• _Task directions_
Reproduce the listing below exactly, minus its pictures.

• _Material provided_
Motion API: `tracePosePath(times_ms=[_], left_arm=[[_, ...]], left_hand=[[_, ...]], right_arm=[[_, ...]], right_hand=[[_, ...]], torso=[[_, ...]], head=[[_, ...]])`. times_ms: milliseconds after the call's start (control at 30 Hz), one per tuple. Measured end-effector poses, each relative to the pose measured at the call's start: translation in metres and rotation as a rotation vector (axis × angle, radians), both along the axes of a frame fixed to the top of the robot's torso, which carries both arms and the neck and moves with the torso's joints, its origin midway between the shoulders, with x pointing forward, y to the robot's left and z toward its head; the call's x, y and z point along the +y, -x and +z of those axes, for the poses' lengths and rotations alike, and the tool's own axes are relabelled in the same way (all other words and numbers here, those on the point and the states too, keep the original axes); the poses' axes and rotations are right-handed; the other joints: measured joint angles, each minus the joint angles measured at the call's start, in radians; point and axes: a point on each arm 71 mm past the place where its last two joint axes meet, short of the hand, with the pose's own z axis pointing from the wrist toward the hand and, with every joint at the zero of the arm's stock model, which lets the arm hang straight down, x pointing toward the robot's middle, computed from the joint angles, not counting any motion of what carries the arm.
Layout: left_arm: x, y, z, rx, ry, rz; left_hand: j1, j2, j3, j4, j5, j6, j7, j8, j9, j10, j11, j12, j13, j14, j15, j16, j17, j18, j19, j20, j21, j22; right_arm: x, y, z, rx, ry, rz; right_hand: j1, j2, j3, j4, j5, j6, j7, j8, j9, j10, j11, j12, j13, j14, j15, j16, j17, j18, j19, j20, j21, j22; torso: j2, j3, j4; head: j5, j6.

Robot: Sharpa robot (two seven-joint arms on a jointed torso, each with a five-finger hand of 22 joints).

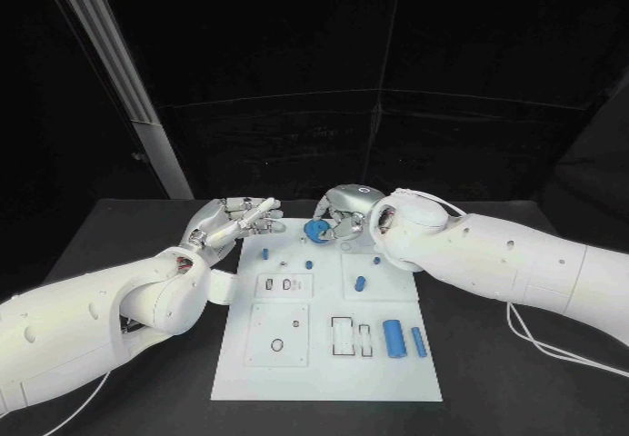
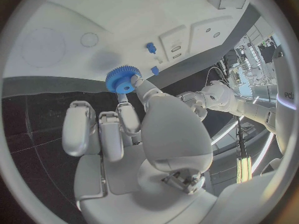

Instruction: Assemble the parts on the task board

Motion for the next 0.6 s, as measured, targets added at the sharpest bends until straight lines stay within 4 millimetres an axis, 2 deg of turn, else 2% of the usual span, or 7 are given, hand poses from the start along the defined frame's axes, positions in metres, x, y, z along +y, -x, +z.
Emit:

• _Task answer_
Motion API: `tracePosePath(times_ms=[_], left_arm=[[_, ...]], left_hand=[[_, ...]], right_arm=[[_, ...]], right_hand=[[_, ...]], torso=[[_, ...]], head=[[_, ...]])`. times_ms: milliseconds after the call's start (control at 30 Hz), one per tuple. Measured end-effector poses, each relative to the pose measured at the call's start: translation in metres and rotation as a rotation vector (axis × angle, radians), both along the axes of a frame fixed to the top of the robot's torso, which carries both arms and the neck and moves with the torso's joints, its origin midway between the shoulders, with x pointing forward, y to the robot's left and z toward its head; the call's x, y and z point along the +y, -x and +z of those axes, for the poses' lengths and rotations alike, and the tool's own axes are relabelled in the same way (all other words and numbers here, those on the point and the states too, keep the original axes); the poses' axes and rotations are right-handed; the other joints: measured joint angles, each minus the joint angles measured at the call's start, in radians; point and axes: a point on each arm 71 mm past the place where its last two joint axes meet, short of the hand, with the pose's own z axis pointing from the wrist toward the hand and, with every joint at the zero of the arm's stock model, which lets the arm hang straight down, x pointing toward the robot's middle, computed from the joint angles, not counting any motion of what carries the arm.
Layout: left_arm: x, y, z, rx, ry, rz; left_hand: j1, j2, j3, j4, j5, j6, j7, j8, j9, j10, j11, j12, j13, j14, j15, j16, j17, j18, j19, j20, j21, j22; right_arm: x, y, z, rx, ry, rz; right_hand: j1, j2, j3, j4, j5, j6, j7, j8, j9, j10, j11, j12, j13, j14, j15, j16, j17, j18, j19, j20, j21, j22; torso: j2, j3, j4; head: j5, j6.

Robot: Sharpa robot (two seven-joint arms on a jointed torso, each with a five-finger hand of 22 joints).


Instruction: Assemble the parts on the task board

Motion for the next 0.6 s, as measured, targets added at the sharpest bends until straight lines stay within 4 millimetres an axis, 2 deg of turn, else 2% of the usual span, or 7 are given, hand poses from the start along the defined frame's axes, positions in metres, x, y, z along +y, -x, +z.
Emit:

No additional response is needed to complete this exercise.